▸ **TASK TO COMPLETE**: Only lines that contain the word "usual" are to be returned from the data below.

---------- SOURCE MATERIAL ----------

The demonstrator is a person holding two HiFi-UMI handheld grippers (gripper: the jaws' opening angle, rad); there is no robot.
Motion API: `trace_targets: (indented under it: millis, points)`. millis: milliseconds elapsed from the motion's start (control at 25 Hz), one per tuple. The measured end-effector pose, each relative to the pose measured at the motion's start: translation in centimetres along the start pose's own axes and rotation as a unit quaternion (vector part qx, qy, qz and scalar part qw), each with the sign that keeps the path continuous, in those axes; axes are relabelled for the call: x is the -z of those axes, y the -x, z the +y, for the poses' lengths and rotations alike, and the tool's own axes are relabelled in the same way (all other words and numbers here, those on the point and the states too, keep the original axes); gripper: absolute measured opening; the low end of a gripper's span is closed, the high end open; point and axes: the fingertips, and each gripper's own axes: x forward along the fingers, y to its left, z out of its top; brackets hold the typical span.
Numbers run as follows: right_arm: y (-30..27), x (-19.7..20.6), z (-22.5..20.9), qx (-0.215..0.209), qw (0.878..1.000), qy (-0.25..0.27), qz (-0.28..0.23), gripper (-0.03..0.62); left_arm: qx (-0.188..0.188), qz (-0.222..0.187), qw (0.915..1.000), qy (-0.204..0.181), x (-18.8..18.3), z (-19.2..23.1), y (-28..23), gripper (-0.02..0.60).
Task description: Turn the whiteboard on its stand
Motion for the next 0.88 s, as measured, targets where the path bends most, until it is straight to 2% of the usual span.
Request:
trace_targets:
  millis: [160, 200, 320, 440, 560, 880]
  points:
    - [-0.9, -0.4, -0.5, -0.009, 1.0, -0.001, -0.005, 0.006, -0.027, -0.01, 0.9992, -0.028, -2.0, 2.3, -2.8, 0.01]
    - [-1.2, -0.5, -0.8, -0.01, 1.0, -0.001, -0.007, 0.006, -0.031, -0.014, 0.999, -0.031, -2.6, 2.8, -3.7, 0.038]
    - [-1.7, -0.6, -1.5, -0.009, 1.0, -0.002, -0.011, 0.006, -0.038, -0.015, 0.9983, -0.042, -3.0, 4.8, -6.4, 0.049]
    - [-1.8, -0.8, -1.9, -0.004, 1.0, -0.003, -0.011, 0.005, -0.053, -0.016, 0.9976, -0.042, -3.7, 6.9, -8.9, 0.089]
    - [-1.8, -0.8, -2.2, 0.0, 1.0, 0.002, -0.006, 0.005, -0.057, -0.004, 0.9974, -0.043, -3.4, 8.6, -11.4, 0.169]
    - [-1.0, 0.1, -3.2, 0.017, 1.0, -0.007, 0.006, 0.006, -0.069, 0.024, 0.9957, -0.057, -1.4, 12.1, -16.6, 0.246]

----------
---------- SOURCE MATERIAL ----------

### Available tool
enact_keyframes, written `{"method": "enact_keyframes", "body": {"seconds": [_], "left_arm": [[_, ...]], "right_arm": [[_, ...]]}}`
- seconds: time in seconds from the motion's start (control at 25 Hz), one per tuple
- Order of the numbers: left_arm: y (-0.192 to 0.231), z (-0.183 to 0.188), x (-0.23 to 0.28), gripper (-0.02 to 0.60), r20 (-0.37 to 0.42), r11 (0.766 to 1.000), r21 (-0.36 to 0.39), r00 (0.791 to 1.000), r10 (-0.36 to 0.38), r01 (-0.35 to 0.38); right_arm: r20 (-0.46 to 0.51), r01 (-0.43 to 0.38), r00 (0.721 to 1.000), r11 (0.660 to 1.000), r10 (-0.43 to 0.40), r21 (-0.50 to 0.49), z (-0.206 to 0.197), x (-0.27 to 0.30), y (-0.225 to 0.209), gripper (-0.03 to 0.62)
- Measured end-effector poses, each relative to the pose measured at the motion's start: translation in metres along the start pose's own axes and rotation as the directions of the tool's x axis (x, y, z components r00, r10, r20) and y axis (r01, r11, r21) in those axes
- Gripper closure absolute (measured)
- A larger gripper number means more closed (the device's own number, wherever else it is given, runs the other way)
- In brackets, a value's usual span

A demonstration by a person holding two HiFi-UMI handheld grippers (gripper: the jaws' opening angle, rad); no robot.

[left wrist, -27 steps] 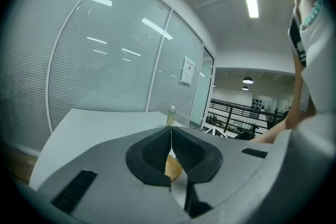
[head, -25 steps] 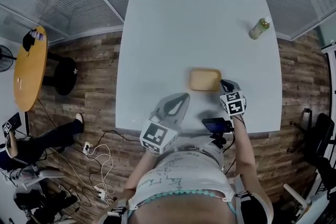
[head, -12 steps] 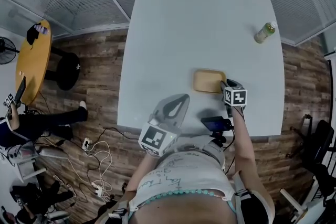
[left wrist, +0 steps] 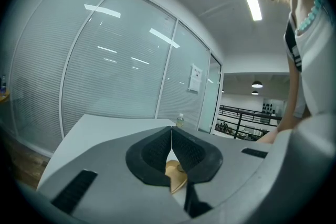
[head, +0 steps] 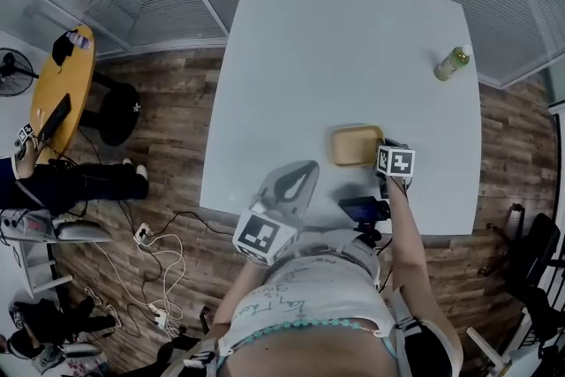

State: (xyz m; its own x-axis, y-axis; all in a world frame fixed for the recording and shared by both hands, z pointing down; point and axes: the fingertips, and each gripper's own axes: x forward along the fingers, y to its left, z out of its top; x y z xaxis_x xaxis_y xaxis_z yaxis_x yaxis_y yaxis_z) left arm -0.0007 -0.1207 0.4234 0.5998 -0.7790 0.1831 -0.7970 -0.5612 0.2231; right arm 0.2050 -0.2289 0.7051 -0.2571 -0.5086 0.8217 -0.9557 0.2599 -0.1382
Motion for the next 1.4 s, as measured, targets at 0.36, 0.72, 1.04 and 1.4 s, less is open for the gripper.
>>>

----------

▸ **WRITTEN ANSWER**:
Motion for the next 0.88 s, as measured, targets where the path bends most, until it is straight to 2% of the usual span.
- In brackets, a value's usual span

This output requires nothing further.